(Exercise) For this exercise, copy out each line of the material below that includes "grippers".
● ● ● ● ● ● ●
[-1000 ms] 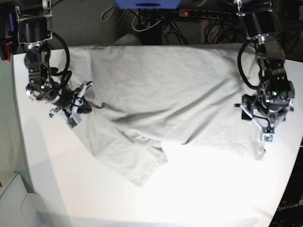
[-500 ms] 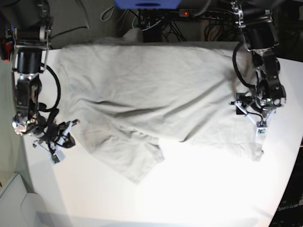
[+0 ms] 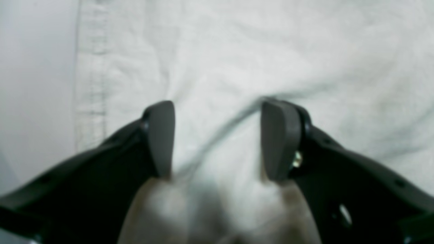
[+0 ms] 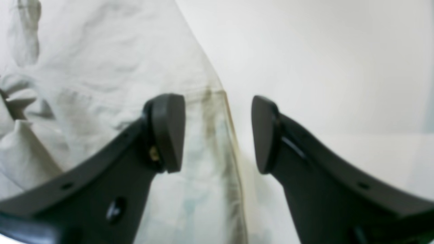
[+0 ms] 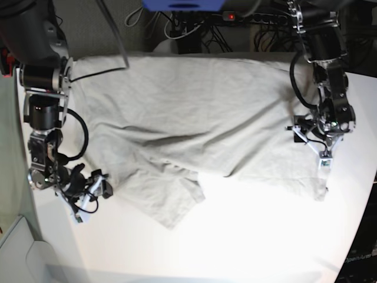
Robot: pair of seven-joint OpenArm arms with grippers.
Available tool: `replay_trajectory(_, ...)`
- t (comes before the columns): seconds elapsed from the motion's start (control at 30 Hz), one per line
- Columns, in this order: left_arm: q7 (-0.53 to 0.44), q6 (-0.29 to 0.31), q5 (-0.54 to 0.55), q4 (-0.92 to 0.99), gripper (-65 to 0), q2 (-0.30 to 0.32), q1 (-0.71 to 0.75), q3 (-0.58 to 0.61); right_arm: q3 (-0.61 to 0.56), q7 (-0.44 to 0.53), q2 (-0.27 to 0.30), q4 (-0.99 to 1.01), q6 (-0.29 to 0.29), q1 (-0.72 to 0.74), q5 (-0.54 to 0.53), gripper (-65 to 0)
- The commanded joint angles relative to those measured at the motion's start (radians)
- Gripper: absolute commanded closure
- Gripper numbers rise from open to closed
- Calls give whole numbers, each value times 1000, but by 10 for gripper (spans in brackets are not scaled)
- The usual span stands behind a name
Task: Layout the t-shirt on the table in an organized manner, then fold the t-shirt properly
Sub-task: 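Drag the grasped hem with the right gripper away from the left gripper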
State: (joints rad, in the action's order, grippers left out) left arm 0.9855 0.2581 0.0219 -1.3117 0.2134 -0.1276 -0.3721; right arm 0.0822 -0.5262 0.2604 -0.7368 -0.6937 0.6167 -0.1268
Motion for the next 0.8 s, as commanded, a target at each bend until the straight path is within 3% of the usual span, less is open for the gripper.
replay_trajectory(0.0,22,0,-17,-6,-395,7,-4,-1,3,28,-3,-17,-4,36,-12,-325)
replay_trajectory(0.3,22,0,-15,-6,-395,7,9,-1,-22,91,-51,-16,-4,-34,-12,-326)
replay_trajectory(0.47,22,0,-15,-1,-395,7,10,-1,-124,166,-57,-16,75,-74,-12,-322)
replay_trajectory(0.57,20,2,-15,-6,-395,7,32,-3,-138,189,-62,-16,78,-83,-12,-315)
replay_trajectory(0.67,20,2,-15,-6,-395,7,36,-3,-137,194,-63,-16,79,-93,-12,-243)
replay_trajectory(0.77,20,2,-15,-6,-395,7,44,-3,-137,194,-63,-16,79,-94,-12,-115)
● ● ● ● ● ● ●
(Solution)
Robot: pair of seven-joint OpenArm arms with grippers.
State: (joints rad, in the action's order, grippers left out) left arm 0.9855 0.2581 0.0219 -1.3117 0.2134 -0.1276 -0.3721; right arm 0.0822 -0.5262 0.2604 -0.7368 -0.6937 0.6167 -0.1268

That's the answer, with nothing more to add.